- Location of Pontoosuc in Hancock County, Illinois.
- Coordinates: 40°37′34″N 91°12′38″W﻿ / ﻿40.62611°N 91.21056°W
- Country: United States
- State: Illinois
- County: Hancock

Area
- • Total: 2.07 sq mi (5.37 km^{2})
- • Land: 1.41 sq mi (3.64 km^{2})
- • Water: 0.67 sq mi (1.73 km^{2})
- Elevation: 528 ft (161 m)

Population (2020)
- • Total: 99
- • Density: 70.4/sq mi (27.19/km^{2})
- Time zone: UTC-6 (CST)
- • Summer (DST): UTC-5 (CDT)
- ZIP code: 62330 (Dallas City)
- Area code: 217
- FIPS code: 17-61080
- GNIS feature ID: 2398998

= Pontoosuc, Illinois =

Pontoosuc is a village in Hancock County, Illinois, United States. The population was 99 at the 2020 census.

==Geography==
Pontoosuc is located in northern Hancock County. It is bordered to the north by the Mississippi River, which forms the state border with Iowa, and to the east by Dallas City. Illinois Route 9 passes through the village, leading east into Dallas City and west 5 mi to the Fort Madison Toll Bridge over the Mississippi. Illinois Route 96 passes through Pontoosuc concurrently with IL-9 but leads southwest 13 mi to Nauvoo.

According to the 2021 census gazetteer files, Pontoosuc has a total area of 2.07 sqmi, of which 1.41 sqmi (or 67.82%) is land and 0.67 sqmi (or 32.18%) is water.

==Demographics==
As of the 2020 census there were 99 people, 50 households, and 24 families residing in the village. The population density was 47.76 PD/sqmi. There were 99 housing units at an average density of 47.76 /sqmi. The racial makeup of the village was 95.96% White, 1.01% African American, 0.00% Native American, 0.00% Asian, 0.00% Pacific Islander, 0.00% from other races, and 3.03% from two or more races. Hispanic or Latino of any race were 0.00% of the population.
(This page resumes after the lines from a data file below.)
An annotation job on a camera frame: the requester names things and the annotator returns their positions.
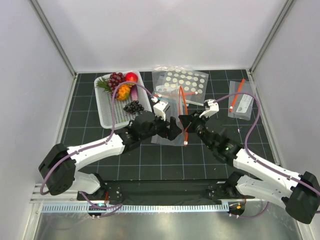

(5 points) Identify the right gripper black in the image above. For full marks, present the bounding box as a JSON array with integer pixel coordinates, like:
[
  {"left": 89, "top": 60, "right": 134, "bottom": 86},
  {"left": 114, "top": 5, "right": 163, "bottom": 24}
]
[{"left": 179, "top": 109, "right": 215, "bottom": 150}]

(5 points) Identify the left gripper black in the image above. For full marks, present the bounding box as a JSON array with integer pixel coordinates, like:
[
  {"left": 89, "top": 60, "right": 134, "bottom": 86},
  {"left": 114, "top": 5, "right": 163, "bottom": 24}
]
[{"left": 140, "top": 110, "right": 182, "bottom": 141}]

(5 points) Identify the orange zipper clear bag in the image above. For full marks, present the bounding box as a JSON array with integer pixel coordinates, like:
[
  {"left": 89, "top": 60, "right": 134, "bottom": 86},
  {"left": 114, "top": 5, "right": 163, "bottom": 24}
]
[{"left": 151, "top": 85, "right": 200, "bottom": 146}]

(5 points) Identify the dark black grape bunch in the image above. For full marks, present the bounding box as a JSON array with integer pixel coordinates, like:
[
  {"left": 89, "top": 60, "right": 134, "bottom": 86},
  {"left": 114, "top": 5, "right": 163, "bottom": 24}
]
[{"left": 123, "top": 100, "right": 145, "bottom": 114}]

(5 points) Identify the orange toy pineapple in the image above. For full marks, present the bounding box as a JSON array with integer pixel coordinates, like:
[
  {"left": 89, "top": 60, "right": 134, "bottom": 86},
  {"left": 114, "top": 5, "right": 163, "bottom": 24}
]
[{"left": 95, "top": 77, "right": 131, "bottom": 101}]

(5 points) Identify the red yellow apple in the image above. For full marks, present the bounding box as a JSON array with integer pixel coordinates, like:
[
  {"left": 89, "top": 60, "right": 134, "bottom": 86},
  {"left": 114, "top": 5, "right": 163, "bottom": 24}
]
[{"left": 125, "top": 72, "right": 139, "bottom": 83}]

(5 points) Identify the white perforated plastic basket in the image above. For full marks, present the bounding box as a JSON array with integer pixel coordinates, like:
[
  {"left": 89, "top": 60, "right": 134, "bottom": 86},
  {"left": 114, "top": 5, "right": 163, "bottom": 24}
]
[{"left": 94, "top": 73, "right": 152, "bottom": 130}]

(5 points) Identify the red grape bunch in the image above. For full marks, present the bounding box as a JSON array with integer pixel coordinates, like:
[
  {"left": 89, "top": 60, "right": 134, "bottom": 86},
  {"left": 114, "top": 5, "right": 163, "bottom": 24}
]
[{"left": 108, "top": 72, "right": 125, "bottom": 91}]

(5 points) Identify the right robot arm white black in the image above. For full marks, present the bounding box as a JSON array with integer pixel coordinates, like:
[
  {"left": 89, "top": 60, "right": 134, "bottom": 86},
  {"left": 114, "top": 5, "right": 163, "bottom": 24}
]
[{"left": 179, "top": 111, "right": 320, "bottom": 224}]

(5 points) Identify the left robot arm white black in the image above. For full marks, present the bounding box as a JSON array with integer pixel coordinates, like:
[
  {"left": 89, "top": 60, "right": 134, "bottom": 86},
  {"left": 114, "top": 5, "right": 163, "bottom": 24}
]
[{"left": 38, "top": 111, "right": 182, "bottom": 200}]

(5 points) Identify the blue zipper clear bag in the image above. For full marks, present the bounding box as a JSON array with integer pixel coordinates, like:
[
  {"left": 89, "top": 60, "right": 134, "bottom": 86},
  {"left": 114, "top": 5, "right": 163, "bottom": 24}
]
[{"left": 150, "top": 94, "right": 176, "bottom": 104}]

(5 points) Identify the polka dot zip bag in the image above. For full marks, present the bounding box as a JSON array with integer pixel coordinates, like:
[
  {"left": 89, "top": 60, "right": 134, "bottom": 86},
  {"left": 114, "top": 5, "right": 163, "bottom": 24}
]
[{"left": 151, "top": 66, "right": 209, "bottom": 106}]

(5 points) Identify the right orange zipper bag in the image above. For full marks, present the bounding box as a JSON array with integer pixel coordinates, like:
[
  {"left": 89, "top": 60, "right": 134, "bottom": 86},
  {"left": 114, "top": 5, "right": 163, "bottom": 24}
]
[{"left": 228, "top": 78, "right": 254, "bottom": 121}]

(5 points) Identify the purple eggplant toy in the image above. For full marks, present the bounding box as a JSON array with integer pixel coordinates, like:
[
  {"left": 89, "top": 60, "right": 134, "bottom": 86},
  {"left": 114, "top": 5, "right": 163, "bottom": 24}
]
[{"left": 130, "top": 85, "right": 138, "bottom": 101}]

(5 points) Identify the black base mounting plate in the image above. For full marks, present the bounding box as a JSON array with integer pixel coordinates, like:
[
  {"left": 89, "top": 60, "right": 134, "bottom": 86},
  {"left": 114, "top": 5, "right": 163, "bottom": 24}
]
[{"left": 82, "top": 179, "right": 244, "bottom": 206}]

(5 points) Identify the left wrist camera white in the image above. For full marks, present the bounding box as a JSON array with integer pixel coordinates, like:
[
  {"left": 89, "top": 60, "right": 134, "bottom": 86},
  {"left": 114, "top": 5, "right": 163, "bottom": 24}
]
[{"left": 153, "top": 100, "right": 170, "bottom": 121}]

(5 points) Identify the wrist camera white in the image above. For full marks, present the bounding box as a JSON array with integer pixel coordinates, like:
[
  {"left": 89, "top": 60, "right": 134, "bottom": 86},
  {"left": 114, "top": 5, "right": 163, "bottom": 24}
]
[
  {"left": 153, "top": 100, "right": 170, "bottom": 121},
  {"left": 199, "top": 99, "right": 220, "bottom": 118}
]

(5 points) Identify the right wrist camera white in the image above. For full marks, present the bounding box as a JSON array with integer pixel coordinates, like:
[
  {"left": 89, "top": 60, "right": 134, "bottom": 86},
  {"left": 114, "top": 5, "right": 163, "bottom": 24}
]
[{"left": 199, "top": 99, "right": 220, "bottom": 118}]

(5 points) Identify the perforated metal cable rail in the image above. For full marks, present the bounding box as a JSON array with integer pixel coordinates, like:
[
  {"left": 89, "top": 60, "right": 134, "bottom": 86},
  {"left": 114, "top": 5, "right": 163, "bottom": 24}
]
[{"left": 41, "top": 202, "right": 229, "bottom": 213}]

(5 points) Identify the right aluminium frame post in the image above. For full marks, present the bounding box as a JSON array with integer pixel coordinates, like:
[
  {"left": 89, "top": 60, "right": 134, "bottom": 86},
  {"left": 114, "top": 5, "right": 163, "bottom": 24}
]
[{"left": 249, "top": 0, "right": 296, "bottom": 75}]

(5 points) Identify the aluminium frame post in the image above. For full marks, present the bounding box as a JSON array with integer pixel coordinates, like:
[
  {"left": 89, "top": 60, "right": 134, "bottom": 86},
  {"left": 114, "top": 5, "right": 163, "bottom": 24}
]
[
  {"left": 249, "top": 0, "right": 296, "bottom": 75},
  {"left": 28, "top": 0, "right": 77, "bottom": 78}
]

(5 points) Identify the left aluminium frame post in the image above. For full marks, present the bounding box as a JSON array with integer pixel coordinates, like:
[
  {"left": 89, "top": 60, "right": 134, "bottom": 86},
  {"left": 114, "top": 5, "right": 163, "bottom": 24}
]
[{"left": 28, "top": 0, "right": 77, "bottom": 78}]
There were 50 households, out of which 24.0% had children under the age of 18 living with them, 46.00% were married couples living together, 2.00% had a female householder with no husband present, and 52.00% were non-families. 46.00% of all households were made up of individuals, and 18.00% had someone living alone who was 65 years of age or older. The average household size was 3.33 and the average family size was 2.18.

The village's age distribution consisted of 28.4% under the age of 18, 0.0% from 18 to 24, 27.4% from 25 to 44, 21% from 45 to 64, and 22.9% who were 65 years of age or older. The median age was 35.8 years. For every 100 females, there were 98.2 males. For every 100 females age 18 and over, there were 90.2 males.

The median income for a household in the village was $42,500, and the median income for a family was $51,250. Males had a median income of $50,000 versus $28,958 for females. The per capita income for the village was $22,224. About 4.2% of families and 5.5% of the population were below the poverty line, including 9.7% of those under age 18 and 8.0% of those age 65 or over.

Historical population
| Census | Pop. | Note | %± |
| 1880 | 266 |  | — |
| 1890 | 249 |  | −6.4% |
| 1900 | 299 |  | 20.1% |
| 1910 | 285 |  | −4.7% |
| 1920 | 199 |  | −30.2% |
| 1930 | 143 |  | −28.1% |
| 1940 | 165 |  | 15.4% |
| 1950 | 214 |  | 29.7% |
| 1960 | 210 |  | −1.9% |
| 1970 | 226 |  | 7.6% |
| 1980 | 261 |  | 15.5% |
| 1990 | 264 |  | 1.1% |
| 2000 | 171 |  | −35.2% |
| 2010 | 146 |  | −14.6% |
| 2020 | 99 |  | −32.2% |
U.S. Decennial Census

==Transportation==
Amtrak’s Southwest Chief, which operates between Los Angeles and Chicago, passes through the town on BNSF tracks, but makes no stop. The nearest station is located in Fort Madison, 6 mi to the west.

==Education==
Residents are in Dallas Elementary School District 327 and Illini West High School District 307.